● Aim of the exercise
Could you reproduce every entry that follows, exactly as shown?
Stored data Start Marker
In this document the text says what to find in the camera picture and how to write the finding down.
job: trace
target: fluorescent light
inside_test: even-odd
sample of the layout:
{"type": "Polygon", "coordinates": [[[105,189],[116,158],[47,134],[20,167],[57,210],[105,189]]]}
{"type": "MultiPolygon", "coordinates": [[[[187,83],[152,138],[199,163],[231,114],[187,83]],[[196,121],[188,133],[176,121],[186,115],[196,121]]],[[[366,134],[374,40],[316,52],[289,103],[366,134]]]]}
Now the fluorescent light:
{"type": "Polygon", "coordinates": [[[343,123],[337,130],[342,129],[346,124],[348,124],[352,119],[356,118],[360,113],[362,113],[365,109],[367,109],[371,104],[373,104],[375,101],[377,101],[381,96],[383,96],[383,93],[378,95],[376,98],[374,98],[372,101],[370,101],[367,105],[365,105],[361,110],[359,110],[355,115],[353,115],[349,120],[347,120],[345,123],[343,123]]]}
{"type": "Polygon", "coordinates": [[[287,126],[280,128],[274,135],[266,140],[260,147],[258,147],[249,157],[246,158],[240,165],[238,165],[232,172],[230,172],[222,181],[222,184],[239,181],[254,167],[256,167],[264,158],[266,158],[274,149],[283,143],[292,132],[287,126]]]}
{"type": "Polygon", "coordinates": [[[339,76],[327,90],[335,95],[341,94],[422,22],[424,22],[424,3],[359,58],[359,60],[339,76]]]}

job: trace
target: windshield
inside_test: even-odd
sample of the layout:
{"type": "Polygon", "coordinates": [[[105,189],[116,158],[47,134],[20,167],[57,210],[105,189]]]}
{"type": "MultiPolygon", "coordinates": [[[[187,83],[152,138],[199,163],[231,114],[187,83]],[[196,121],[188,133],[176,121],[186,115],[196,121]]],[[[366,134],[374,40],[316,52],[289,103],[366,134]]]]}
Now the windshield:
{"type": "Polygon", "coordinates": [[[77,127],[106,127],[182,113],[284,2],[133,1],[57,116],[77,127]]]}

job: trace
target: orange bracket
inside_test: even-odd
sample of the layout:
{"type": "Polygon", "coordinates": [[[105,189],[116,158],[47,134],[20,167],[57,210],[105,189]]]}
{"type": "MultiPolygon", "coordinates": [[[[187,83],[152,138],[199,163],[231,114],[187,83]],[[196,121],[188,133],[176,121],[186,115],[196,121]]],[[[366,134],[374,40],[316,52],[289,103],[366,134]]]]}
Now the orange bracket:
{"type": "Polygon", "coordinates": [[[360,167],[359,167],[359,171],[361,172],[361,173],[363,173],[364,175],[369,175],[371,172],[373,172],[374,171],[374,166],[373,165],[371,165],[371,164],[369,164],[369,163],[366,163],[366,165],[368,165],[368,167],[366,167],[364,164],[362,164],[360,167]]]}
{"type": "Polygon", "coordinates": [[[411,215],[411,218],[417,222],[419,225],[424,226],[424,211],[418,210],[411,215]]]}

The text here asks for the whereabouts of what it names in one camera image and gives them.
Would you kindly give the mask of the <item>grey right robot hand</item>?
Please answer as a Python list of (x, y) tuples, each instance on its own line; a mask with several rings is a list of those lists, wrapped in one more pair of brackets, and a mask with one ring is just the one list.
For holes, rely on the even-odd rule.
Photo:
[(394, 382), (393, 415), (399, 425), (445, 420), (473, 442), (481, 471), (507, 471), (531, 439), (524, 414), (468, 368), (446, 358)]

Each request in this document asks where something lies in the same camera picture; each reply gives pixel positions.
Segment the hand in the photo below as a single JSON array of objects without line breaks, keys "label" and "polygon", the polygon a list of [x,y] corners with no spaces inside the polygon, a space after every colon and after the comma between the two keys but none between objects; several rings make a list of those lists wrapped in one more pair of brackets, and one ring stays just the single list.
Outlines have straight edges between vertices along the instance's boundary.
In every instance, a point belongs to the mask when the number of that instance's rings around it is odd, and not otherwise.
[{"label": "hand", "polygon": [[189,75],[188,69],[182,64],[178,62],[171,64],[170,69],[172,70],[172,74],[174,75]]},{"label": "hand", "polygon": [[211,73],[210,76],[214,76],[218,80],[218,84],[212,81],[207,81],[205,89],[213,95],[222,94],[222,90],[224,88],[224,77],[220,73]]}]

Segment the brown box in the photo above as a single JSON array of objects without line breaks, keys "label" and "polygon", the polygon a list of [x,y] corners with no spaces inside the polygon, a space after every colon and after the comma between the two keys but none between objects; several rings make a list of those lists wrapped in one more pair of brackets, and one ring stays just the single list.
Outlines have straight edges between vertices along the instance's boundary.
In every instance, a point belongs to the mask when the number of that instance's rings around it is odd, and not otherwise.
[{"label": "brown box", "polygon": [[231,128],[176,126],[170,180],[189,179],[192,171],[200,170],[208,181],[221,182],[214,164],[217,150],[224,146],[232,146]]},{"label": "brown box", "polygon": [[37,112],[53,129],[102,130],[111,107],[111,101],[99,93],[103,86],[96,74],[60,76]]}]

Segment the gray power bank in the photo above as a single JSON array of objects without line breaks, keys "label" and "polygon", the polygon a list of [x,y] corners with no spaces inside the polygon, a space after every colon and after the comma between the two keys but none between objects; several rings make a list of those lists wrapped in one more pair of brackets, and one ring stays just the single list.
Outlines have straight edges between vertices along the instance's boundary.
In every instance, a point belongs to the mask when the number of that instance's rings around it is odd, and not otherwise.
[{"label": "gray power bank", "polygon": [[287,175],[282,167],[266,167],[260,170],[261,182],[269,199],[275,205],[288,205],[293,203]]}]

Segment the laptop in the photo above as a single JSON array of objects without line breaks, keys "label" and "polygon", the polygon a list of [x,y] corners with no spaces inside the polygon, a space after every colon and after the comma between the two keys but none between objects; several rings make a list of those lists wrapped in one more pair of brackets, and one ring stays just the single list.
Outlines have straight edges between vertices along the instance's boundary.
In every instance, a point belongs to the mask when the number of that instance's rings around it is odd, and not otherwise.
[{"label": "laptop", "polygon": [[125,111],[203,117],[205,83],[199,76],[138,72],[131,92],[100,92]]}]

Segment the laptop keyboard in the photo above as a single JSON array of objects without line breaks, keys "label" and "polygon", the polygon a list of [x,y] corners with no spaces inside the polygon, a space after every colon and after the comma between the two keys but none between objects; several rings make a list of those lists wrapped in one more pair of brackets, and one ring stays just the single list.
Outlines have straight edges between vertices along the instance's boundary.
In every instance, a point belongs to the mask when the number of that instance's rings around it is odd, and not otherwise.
Stored data End Marker
● Written response
In this document the text says what to find in the camera picture and how to write the finding down.
job: trace
target: fluorescent light
inside_test: even-odd
sample of the layout:
{"type": "Polygon", "coordinates": [[[105,189],[116,158],[47,134],[20,167],[57,210],[105,189]]]}
{"type": "MultiPolygon", "coordinates": [[[[187,83],[152,138],[199,163],[231,114],[187,83]],[[196,121],[188,133],[176,121],[186,115],[196,121]]],[[[366,134],[374,40],[316,52],[289,103],[366,134]]]]}
Now the fluorescent light:
{"type": "Polygon", "coordinates": [[[343,123],[337,130],[342,129],[346,124],[348,124],[352,119],[356,118],[360,113],[362,113],[365,109],[367,109],[371,104],[373,104],[375,101],[377,101],[381,96],[383,96],[383,93],[378,95],[376,98],[374,98],[372,101],[370,101],[367,105],[365,105],[361,110],[359,110],[355,115],[353,115],[349,120],[347,120],[345,123],[343,123]]]}
{"type": "Polygon", "coordinates": [[[287,126],[280,128],[274,135],[266,140],[260,147],[258,147],[249,157],[246,158],[240,165],[238,165],[232,172],[230,172],[222,181],[222,184],[239,181],[254,167],[256,167],[264,158],[266,158],[274,149],[283,143],[292,132],[287,126]]]}
{"type": "Polygon", "coordinates": [[[339,76],[327,90],[335,95],[341,94],[422,22],[424,22],[424,3],[359,58],[359,60],[339,76]]]}

job: trace
target: windshield
inside_test: even-odd
sample of the layout:
{"type": "Polygon", "coordinates": [[[105,189],[116,158],[47,134],[20,167],[57,210],[105,189]]]}
{"type": "MultiPolygon", "coordinates": [[[[187,83],[152,138],[199,163],[231,114],[187,83]],[[196,121],[188,133],[176,121],[186,115],[196,121]]],[[[366,134],[374,40],[316,52],[289,103],[366,134]]]]}
Now the windshield:
{"type": "Polygon", "coordinates": [[[77,127],[106,127],[182,113],[284,2],[133,1],[57,116],[77,127]]]}

job: trace
target: orange bracket
inside_test: even-odd
sample of the layout:
{"type": "Polygon", "coordinates": [[[105,189],[116,158],[47,134],[20,167],[57,210],[105,189]]]}
{"type": "MultiPolygon", "coordinates": [[[[187,83],[152,138],[199,163],[231,114],[187,83]],[[196,121],[188,133],[176,121],[186,115],[196,121]]],[[[366,134],[374,40],[316,52],[289,103],[366,134]]]]}
Now the orange bracket:
{"type": "Polygon", "coordinates": [[[360,167],[359,167],[359,171],[361,172],[361,173],[363,173],[364,175],[369,175],[371,172],[373,172],[374,171],[374,166],[373,165],[371,165],[371,164],[369,164],[369,163],[366,163],[366,165],[368,165],[368,167],[366,167],[364,164],[362,164],[360,167]]]}
{"type": "Polygon", "coordinates": [[[411,215],[411,218],[417,222],[419,225],[424,226],[424,211],[418,210],[411,215]]]}

The text here asks for the whereabouts of what it names in one camera image and gives them.
Would you kindly give the mask of the <item>grey right robot hand</item>?
Please answer as a Python list of (x, y) tuples, each instance on its own line; a mask with several rings is a list of those lists, wrapped in one more pair of brackets, and a mask with one ring is just the one list.
For holes, rely on the even-odd rule.
Photo:
[(394, 382), (393, 415), (399, 425), (445, 420), (473, 442), (481, 471), (507, 471), (531, 439), (524, 414), (468, 368), (446, 358)]

Each request in this document asks where something lies in the same camera picture; each reply gives pixel positions.
Segment the hand in the photo below as a single JSON array of objects without line breaks, keys "label" and "polygon", the polygon a list of [x,y] corners with no spaces inside the polygon, a space after every colon and after the comma between the two keys but none between objects; several rings make a list of those lists wrapped in one more pair of brackets, and one ring stays just the single list.
Outlines have straight edges between vertices along the instance's boundary.
In every instance, a point belongs to the mask when the number of that instance's rings around it is odd, and not otherwise.
[{"label": "hand", "polygon": [[189,75],[188,69],[182,64],[178,62],[171,64],[170,69],[172,70],[172,74],[174,75]]},{"label": "hand", "polygon": [[211,73],[210,76],[214,76],[218,80],[218,84],[212,81],[207,81],[205,89],[213,95],[222,94],[222,90],[224,88],[224,77],[220,73]]}]

Segment the brown box in the photo above as a single JSON array of objects without line breaks, keys "label" and "polygon", the polygon a list of [x,y] corners with no spaces inside the polygon, a space after every colon and after the comma between the two keys but none between objects; several rings make a list of those lists wrapped in one more pair of brackets, and one ring stays just the single list.
Outlines have straight edges between vertices along the instance's boundary.
In every instance, a point belongs to the mask when the number of that instance's rings around it is odd, and not otherwise.
[{"label": "brown box", "polygon": [[231,128],[176,126],[170,180],[189,179],[192,171],[200,170],[208,181],[221,182],[214,164],[217,150],[224,146],[232,146]]},{"label": "brown box", "polygon": [[37,112],[53,129],[102,130],[111,107],[111,101],[99,93],[103,86],[96,74],[60,76]]}]

Segment the gray power bank in the photo above as a single JSON array of objects without line breaks, keys "label" and "polygon", the polygon a list of [x,y] corners with no spaces inside the polygon, a space after every colon and after the comma between the two keys but none between objects; several rings make a list of those lists wrapped in one more pair of brackets, and one ring stays just the single list.
Outlines have straight edges between vertices along the instance's boundary.
In every instance, a point belongs to the mask when the number of that instance's rings around it is odd, and not otherwise.
[{"label": "gray power bank", "polygon": [[287,175],[282,167],[266,167],[260,170],[261,182],[269,199],[275,205],[288,205],[293,203]]}]

Segment the laptop in the photo above as a single JSON array of objects without line breaks, keys "label" and "polygon", the polygon a list of [x,y] corners with no spaces inside the polygon, a space after every colon and after the comma between the two keys but none between objects; several rings make a list of those lists wrapped in one more pair of brackets, and one ring stays just the single list.
Outlines have straight edges between vertices along the instance's boundary.
In every instance, a point belongs to the mask when the number of that instance's rings around it is odd, and not otherwise.
[{"label": "laptop", "polygon": [[125,111],[203,117],[205,83],[199,76],[138,72],[131,92],[100,92]]}]

Segment the laptop keyboard in the photo above as a single JSON array of objects without line breaks, keys "label" and "polygon", the polygon a list of [x,y] corners with no spaces inside the polygon, a space after every colon and after the comma between the two keys but none between objects; several rings make a list of those lists wrapped in one more pair of brackets, and one ring stays just the single list.
Outlines have straight edges between vertices along the instance's boundary.
In every instance, a point belongs to the mask when the number of that instance's rings around it is odd, and not otherwise.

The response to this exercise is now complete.